Watching his father hunt with rough but precious weapons, he realized how tenuous was the claim to survival of the whole tribe, should ill fortune break or carry off one of the few miserable spears or arrows in the side of a wounded lion. The family was left defenseless for days while a new one was painstakingly fashioned out of stone by hand methods. The herds were neglected, the music was stilled, while everyone pitched in to make a new supply. The key to survival was production.
Only with a large and assured supply of weapons could the family maintain the unrelenting struggle against its environment. Stop or threaten that supply and not only the arts of his Brother Jubal, but food itself must be rationed or cut off altogether until the deficiency was made up.
So little Tubalcain, while hardly more than a boy, studied the problem of production. From foundry to forge to finish grind, he studied and experimented with the processes of forming and shaping metal. When one process had been mastered, he lost no time in breaking in a couple of slaves to keep production rolling, while he went on to pioneer the next step. Thus was the division of labor first applied.

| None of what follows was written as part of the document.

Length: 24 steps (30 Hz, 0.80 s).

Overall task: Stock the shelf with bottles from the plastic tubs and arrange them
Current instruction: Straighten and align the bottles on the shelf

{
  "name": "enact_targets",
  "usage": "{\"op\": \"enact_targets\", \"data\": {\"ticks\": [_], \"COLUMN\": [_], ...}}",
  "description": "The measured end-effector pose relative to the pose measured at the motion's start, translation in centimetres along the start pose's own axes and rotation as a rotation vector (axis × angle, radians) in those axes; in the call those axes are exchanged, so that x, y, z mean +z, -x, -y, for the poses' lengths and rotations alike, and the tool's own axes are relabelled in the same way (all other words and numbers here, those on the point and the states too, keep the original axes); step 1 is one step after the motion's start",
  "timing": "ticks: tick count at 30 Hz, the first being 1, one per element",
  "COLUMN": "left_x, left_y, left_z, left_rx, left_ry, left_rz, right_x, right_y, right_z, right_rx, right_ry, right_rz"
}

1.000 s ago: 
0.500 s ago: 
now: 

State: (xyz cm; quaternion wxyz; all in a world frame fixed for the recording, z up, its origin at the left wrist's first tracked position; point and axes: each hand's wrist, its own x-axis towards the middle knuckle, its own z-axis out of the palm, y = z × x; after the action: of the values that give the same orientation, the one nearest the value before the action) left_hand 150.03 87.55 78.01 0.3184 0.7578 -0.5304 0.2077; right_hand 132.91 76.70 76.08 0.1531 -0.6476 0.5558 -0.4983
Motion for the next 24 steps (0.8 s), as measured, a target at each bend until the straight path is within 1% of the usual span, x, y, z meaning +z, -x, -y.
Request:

The same techniques that made arrowheads were gradually applied to spears, knives and short swords. A continuous flow of weapons came from the production lines out behind old Lamech's hut. Behind the wall of weapons in the field, Jubal's commerce, and Jubal's cultural arts were free to flourish, and in Lamech's yard the music of Tubalcain's forge made fitting background for the melody of Jubal's oaten pipes. But, restless Tubalcain must needs press on if the future be secured. The discovery of the techniques must be formulated into an organized body of knowledge, certain theories drawn, and the principles laid down for the guidance of others. Tool engineering as a formal science was conceived and born in the wilderness in the Land of Nod.
The safety of the tribe, the advancement of science, the encouragement of commerce and the arts, in short, the upward progress of mankind, could not be secured or consolidated, if these secrets were left to rust and grow stale in the mind of one man. So Tubalcain called them all in - his brothers and his cousins, and their slaves, and their children - and he taught them those things that he knew and they laboured together, each according to his abilities and his industry.
As great as had been his contribution in the perfection of technique, greater still was his vision of the "free interchange of scientific knowledge."
When the critical shortage of arms had been changed to an abounding surplus, their lines were converted to the implements of peace - to the production of brass bowls and lamps and great was the light and prosperity that settled on the land.
Unfortunately, with the great floods that were sent, after his death, to cleanse the world, were washed away both the tools and the memory of Tubalcain's works.
To Eli Whitney and the famous tool engineers that have followed him, has been given once more the key to gradually unlock the door of that golden science once put into the hands of Tubalcain in his youth.
As later children of their heritage, let us honor Father Tubalcain's memory and cherish his dream.